> [Aim of the task]:
Would you tally how many lines in the records include the word "picture"? Reply with the number only.

> [Exercise materials]:
↓

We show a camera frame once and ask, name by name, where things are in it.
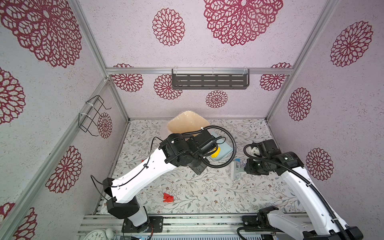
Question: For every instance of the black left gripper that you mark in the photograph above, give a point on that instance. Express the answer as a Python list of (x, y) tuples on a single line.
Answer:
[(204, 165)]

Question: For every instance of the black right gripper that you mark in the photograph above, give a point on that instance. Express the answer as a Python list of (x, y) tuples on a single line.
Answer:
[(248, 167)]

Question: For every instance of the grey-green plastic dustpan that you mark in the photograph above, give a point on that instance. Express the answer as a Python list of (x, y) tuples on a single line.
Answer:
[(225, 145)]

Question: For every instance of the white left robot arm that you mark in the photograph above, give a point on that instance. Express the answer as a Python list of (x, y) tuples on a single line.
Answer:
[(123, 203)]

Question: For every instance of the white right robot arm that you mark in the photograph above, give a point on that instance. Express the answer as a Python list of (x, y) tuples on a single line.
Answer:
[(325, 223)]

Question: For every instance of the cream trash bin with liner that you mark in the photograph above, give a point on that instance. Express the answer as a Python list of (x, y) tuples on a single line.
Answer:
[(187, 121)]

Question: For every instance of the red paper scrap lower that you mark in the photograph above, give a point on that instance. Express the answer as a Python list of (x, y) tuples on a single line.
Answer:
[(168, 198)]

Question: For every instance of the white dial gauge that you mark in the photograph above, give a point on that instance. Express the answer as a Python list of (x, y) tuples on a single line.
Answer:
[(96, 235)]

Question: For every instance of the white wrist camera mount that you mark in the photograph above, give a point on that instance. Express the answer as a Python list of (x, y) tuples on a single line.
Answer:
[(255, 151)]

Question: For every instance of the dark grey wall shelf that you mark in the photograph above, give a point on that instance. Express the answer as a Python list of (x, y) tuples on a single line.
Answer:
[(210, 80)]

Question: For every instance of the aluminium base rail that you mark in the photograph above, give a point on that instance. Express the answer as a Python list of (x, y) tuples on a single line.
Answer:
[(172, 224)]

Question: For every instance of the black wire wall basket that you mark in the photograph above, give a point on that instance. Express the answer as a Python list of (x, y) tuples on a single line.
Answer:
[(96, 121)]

↑
↓

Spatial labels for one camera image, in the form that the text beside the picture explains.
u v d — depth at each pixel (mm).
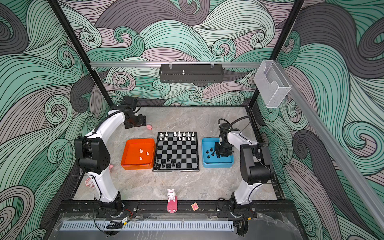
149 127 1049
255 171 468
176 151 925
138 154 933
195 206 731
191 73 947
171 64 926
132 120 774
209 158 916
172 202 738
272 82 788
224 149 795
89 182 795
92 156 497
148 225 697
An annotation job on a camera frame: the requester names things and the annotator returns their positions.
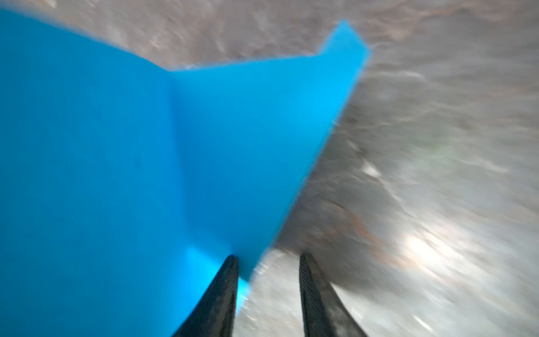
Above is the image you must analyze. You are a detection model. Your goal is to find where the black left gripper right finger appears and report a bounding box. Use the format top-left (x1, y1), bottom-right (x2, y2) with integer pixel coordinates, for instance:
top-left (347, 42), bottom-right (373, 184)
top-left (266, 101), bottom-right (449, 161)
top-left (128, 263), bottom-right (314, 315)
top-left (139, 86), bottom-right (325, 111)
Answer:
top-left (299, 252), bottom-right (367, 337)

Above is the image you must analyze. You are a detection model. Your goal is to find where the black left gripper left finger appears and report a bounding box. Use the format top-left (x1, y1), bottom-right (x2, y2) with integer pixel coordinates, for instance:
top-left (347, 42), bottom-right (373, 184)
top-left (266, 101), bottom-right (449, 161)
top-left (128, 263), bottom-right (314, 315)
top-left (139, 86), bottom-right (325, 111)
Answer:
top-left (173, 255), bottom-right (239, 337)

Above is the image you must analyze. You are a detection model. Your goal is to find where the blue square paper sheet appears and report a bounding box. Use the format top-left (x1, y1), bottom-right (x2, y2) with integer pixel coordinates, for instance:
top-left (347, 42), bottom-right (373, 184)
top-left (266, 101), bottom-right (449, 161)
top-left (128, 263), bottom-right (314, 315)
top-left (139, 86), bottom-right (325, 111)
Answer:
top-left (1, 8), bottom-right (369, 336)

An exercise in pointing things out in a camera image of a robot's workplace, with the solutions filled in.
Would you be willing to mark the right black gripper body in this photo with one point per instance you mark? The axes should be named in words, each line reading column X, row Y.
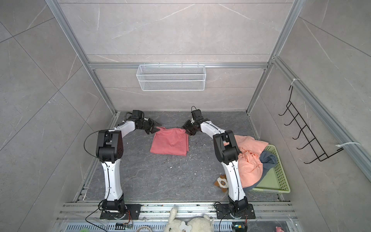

↑
↓

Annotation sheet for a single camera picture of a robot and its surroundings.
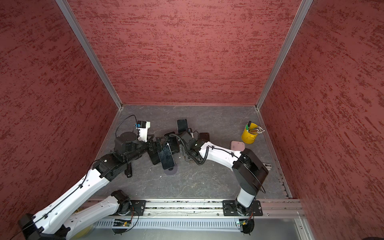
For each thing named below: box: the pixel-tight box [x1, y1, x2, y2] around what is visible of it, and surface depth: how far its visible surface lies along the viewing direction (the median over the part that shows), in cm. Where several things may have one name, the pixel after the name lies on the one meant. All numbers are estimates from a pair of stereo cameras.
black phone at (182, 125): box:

↑

> [Answer space]:
2